Yes, they're just in a different file (hhvm.log) so you have to manually line up request times/servers. At a very quick glance, I noticed that
LuaSandboxFunction::call(): recursion detected in /srv/mediawiki/php-1.30.0-wmf.1/extensions/Scribunto/engines/LuaSandbox/Engine.php on line 329

is showing up in fatalmonitor, unsure if that's related or a separate issue.

Looks like the corresponding warnings for the exception in the topic are probably

May 25 10:23:50 mw1184:  #012Warning: LuaSandboxFunction::call(): recursion detected in /srv/mediawiki/php-1.30.0-wmf.1/extensions/Scribunto/engines/LuaSandbox/Engine.php on line 329
May 25 10:23:50 mw1184:  [Thu May 25 10:23:50 2017] [hphp] [...] [] \nWarning: LuaSandboxFunction::call(): recursion detected in /srv/mediawiki/php-1.30.0-wmf.1/extensions/Scribunto/engines/LuaSandbox/Engine.php on line 329
May 25 10:23:50 mw1184:  #012Warning: LuaSandboxFunction::call(): unable to convert argument 1 to a lua value in /srv/mediawiki/php-1.30.0-wmf.1/extensions/Scribunto/engines/LuaSandbox/Engine.php on line 329
May 25 10:23:50 mw1184:  [Thu May 25 10:23:50 2017] [hphp] [...] [] \nWarning: LuaSandboxFunction::call(): unable to convert argument 1 to a lua value in /srv/mediawiki/php-1.30.0-wmf.1/extensions/Scribunto/engines/LuaSandbox/Engine.php on line 329

Given those warnings, what seems to be going on in this particular stack trace is that the $info being constructed in Scribunto_LuaSiteLibrary::register() is somehow getting an object or array that contains itself.

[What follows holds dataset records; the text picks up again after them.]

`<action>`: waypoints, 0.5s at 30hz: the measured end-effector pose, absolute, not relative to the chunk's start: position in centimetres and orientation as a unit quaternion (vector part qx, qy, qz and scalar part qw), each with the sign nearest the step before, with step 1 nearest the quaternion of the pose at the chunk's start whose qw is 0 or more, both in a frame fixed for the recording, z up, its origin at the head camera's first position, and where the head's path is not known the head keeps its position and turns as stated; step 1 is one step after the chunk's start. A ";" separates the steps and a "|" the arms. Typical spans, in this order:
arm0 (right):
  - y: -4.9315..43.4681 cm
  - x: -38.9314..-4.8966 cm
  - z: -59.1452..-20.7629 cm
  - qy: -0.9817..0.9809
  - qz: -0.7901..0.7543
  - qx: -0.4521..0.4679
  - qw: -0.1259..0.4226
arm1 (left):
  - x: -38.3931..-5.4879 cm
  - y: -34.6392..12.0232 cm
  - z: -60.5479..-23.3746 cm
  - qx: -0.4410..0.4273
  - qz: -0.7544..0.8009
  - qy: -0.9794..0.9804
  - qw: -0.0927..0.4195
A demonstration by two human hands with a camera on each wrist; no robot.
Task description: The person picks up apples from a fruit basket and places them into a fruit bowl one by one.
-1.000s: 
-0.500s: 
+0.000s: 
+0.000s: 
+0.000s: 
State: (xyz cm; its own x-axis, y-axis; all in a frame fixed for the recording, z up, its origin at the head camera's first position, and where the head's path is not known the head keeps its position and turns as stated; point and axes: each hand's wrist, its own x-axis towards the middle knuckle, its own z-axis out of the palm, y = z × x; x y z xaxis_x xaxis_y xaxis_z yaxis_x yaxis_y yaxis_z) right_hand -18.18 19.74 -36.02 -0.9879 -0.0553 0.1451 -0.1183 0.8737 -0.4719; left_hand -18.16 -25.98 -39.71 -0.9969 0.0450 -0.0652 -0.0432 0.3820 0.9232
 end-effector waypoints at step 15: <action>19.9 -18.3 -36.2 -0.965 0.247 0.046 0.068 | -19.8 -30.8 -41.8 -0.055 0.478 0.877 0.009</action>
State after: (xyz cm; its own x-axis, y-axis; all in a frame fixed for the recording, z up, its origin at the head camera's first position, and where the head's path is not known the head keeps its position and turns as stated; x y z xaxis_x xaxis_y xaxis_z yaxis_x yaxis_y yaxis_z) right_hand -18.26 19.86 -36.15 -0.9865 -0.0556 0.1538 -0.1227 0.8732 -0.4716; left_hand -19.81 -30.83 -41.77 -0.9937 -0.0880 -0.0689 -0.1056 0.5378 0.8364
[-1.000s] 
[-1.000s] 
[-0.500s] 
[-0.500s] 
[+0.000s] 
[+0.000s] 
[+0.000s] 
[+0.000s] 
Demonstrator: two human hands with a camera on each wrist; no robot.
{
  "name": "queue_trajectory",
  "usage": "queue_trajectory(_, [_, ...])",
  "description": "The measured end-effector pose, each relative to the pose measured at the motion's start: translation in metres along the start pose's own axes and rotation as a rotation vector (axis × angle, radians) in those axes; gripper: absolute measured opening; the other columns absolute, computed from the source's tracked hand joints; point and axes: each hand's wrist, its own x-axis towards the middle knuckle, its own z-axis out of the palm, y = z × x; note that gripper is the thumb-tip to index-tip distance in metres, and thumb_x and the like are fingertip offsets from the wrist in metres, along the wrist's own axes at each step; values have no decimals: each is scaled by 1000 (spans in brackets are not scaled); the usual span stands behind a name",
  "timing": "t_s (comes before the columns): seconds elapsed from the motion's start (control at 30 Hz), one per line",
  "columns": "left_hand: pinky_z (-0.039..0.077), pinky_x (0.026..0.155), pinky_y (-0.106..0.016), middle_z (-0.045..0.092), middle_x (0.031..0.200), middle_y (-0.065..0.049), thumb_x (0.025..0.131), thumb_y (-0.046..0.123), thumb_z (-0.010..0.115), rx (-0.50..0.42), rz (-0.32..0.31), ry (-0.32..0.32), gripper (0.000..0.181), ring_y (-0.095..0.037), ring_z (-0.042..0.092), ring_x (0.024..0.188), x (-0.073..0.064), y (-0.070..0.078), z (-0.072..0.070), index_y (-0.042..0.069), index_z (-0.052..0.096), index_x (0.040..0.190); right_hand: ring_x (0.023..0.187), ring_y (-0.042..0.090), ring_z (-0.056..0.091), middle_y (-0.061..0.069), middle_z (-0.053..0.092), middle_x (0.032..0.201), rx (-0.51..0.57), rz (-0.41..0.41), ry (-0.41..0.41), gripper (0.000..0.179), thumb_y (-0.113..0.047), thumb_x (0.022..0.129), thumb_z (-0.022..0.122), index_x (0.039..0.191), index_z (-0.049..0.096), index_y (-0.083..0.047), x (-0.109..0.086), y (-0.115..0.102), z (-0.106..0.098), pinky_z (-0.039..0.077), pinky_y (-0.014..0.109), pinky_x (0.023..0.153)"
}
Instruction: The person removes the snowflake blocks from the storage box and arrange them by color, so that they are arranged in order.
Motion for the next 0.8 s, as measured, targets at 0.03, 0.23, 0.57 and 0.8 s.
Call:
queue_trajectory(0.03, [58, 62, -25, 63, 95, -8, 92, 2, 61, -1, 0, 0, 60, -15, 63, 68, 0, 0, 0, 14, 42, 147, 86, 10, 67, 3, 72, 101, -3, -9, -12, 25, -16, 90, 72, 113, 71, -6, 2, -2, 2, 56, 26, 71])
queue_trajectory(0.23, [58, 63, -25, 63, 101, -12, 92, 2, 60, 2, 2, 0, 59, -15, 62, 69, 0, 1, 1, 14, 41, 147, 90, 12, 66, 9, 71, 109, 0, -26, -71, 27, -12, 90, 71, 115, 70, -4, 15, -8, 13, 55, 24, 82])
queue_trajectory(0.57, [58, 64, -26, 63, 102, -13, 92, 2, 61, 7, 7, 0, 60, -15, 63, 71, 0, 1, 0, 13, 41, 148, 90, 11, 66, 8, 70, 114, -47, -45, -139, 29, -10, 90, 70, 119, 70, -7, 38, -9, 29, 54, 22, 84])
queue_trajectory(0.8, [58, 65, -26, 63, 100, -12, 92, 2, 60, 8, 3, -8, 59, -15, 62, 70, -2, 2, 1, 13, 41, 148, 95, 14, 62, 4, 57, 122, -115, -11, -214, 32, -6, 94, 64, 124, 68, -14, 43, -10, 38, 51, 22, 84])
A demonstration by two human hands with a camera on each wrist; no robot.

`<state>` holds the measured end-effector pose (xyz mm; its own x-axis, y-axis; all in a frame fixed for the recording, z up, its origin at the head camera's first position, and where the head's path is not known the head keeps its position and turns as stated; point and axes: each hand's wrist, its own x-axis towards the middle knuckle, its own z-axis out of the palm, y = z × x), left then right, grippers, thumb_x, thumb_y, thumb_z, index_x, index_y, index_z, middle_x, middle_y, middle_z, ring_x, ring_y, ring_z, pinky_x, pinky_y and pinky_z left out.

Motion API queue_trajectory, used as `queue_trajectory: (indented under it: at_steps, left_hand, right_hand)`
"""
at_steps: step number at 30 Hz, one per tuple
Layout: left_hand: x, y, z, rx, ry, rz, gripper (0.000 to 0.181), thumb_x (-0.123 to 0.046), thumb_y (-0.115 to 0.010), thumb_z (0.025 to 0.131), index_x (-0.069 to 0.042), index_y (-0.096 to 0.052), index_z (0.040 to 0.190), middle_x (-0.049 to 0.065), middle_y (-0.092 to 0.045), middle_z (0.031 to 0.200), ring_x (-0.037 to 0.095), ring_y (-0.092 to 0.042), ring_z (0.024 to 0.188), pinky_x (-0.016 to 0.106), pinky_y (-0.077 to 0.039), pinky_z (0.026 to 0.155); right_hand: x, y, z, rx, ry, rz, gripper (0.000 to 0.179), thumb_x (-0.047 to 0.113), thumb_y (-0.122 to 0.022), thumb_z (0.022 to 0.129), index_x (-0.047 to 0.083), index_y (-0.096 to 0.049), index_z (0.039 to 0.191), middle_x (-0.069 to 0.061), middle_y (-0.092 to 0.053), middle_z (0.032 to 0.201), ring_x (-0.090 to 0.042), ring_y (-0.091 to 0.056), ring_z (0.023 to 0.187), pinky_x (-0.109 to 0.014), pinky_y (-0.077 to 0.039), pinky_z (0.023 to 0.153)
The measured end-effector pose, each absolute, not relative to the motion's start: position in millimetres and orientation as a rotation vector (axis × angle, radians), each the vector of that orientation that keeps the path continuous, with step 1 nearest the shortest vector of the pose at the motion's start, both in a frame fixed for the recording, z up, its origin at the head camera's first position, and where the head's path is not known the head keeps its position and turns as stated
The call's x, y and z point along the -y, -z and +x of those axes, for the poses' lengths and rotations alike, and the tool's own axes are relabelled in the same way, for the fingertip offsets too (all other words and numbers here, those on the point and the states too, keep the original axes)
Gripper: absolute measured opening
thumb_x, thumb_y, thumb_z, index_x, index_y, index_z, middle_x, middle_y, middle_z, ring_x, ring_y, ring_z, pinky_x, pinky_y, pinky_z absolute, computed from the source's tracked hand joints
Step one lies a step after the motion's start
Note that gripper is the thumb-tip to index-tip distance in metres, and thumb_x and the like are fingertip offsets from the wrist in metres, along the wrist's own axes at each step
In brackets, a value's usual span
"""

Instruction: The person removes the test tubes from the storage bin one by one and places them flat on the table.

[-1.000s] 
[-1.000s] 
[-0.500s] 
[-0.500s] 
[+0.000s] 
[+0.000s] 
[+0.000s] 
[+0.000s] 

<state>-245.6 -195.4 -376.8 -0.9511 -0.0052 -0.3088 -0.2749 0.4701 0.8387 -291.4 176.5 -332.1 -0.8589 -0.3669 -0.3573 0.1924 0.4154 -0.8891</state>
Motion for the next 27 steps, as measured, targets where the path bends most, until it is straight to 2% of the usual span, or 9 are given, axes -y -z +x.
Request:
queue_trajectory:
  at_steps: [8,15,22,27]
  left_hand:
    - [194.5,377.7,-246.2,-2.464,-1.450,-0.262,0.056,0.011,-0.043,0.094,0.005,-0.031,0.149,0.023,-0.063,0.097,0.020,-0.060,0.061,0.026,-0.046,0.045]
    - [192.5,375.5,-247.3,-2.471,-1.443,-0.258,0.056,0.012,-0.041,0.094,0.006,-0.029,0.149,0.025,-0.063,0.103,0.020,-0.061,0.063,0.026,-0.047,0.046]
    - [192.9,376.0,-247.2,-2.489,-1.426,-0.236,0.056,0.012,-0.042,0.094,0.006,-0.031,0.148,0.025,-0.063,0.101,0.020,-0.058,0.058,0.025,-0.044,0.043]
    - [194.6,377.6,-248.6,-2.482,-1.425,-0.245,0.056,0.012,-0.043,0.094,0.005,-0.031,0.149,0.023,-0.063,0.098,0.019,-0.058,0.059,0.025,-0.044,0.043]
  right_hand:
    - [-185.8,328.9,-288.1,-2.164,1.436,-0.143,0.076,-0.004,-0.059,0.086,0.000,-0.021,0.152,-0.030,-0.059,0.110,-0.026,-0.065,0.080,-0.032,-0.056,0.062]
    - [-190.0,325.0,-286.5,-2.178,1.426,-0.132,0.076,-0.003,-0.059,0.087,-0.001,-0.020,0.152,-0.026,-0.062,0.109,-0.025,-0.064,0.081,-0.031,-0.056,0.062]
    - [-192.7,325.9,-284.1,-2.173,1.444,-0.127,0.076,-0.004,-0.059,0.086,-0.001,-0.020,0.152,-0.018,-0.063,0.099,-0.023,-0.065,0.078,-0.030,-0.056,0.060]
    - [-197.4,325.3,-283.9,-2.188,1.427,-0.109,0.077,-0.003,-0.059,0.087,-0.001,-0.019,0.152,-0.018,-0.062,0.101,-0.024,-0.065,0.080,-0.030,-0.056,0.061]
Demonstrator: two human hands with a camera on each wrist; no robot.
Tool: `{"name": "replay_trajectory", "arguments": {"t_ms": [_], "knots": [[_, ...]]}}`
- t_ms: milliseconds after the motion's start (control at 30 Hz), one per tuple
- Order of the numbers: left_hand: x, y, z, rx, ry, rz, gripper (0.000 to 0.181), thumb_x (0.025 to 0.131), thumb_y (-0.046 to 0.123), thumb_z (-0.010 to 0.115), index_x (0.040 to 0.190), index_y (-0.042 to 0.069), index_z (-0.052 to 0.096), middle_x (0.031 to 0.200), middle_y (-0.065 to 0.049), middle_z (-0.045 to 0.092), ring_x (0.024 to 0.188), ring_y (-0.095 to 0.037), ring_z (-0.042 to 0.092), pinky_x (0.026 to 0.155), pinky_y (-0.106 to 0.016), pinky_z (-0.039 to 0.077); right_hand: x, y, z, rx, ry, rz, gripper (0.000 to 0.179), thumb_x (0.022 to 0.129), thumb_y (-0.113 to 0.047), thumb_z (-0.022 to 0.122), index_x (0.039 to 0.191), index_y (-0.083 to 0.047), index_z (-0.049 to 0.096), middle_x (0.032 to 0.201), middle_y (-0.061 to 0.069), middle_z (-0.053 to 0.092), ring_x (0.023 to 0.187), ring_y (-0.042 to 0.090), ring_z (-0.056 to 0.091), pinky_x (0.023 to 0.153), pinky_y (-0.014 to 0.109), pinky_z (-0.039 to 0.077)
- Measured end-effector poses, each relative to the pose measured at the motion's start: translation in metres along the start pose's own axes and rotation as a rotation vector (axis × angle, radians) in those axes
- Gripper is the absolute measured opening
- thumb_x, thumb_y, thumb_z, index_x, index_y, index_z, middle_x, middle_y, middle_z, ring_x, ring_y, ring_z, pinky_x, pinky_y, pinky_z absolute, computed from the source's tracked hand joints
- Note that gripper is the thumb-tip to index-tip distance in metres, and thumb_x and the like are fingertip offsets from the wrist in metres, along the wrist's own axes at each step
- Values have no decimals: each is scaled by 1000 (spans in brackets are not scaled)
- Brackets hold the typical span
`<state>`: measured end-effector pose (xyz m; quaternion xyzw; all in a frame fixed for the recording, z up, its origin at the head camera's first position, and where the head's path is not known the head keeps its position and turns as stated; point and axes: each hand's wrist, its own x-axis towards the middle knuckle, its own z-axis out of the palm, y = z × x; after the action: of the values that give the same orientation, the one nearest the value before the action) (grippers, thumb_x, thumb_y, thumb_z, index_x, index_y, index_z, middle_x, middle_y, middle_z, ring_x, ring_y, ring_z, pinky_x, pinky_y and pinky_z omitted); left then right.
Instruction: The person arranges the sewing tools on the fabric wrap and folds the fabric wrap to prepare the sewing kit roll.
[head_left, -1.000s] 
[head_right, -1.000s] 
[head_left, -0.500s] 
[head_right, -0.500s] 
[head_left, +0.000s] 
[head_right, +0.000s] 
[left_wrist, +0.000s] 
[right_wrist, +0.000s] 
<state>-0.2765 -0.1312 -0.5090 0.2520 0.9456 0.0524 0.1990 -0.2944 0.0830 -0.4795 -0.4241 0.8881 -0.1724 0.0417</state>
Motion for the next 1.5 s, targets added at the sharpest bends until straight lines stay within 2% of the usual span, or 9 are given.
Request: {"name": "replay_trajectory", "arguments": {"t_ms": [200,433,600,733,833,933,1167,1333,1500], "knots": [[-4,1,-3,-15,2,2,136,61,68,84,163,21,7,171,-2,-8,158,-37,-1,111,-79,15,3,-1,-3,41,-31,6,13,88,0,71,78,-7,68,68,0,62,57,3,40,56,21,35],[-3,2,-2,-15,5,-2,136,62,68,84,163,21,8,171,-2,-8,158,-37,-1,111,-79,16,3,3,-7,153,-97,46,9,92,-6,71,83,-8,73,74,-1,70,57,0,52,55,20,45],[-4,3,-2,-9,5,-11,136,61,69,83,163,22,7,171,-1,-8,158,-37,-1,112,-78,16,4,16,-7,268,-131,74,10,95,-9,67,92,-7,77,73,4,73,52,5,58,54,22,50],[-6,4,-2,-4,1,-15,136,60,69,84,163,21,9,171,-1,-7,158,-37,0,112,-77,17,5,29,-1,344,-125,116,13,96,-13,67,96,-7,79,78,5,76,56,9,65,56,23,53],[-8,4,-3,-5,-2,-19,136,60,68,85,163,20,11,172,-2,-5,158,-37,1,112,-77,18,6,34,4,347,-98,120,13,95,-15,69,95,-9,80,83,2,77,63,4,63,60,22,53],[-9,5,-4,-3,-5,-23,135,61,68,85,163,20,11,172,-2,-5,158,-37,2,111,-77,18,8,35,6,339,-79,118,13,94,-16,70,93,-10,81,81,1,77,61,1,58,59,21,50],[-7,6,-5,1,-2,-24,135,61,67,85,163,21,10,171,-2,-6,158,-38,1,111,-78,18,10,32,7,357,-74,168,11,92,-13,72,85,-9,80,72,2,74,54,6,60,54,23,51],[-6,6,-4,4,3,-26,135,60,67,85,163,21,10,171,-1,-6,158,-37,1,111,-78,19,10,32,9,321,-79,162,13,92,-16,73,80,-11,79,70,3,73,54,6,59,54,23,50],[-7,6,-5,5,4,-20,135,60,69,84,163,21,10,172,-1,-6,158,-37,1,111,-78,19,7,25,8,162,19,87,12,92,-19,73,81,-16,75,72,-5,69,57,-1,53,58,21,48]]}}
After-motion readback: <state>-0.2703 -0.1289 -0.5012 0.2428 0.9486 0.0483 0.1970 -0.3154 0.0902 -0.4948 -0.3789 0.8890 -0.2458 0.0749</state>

Any similar stack trace that has "SiteLibrary.php(91)" at #1 is probably the same thing.

But nothing in that method jumps out at me as being at all likely to produce such an object/array.

Should we add some debug logging then?

Change 358988 had a related patch set uploaded (by Anomie; owner: Anomie):
[mediawiki/extensions/Scribunto@wmf/1.30.0-wmf.5] Add some logging to debug T166348

https://gerrit.wikimedia.org/r/358988

Change 358988 merged by jenkins-bot:
[mediawiki/extensions/Scribunto@wmf/1.30.0-wmf.5] Add some logging to debug T166348

https://gerrit.wikimedia.org/r/358988

Change 358993 had a related patch set uploaded (by Anomie; owner: Anomie):
[mediawiki/extensions/Scribunto@wmf/1.30.0-wmf.5] Add some logging to debug T166348, take 2

https://gerrit.wikimedia.org/r/358993

Change 358993 merged by jenkins-bot:
[mediawiki/extensions/Scribunto@wmf/1.30.0-wmf.5] Add some logging to debug T166348, take 2

https://gerrit.wikimedia.org/r/358993

Change 361508 had a related patch set uploaded (by Anomie; owner: Anomie):
[mediawiki/extensions/Scribunto@wmf/1.30.0-wmf.6] Add some logging to debug T166348

https://gerrit.wikimedia.org/r/361508

Change 361508 merged by jenkins-bot:
[mediawiki/extensions/Scribunto@wmf/1.30.0-wmf.6] Add some logging to debug T166348

https://gerrit.wikimedia.org/r/361508

Anomie added a subscriber: tstarling.

Looking at the logged data, it appears that there's some sort of a false positive in the luasandbox extension's recursion detection. I'm seeing it report the error when passing something as simple as [ "lang" => "ru" ].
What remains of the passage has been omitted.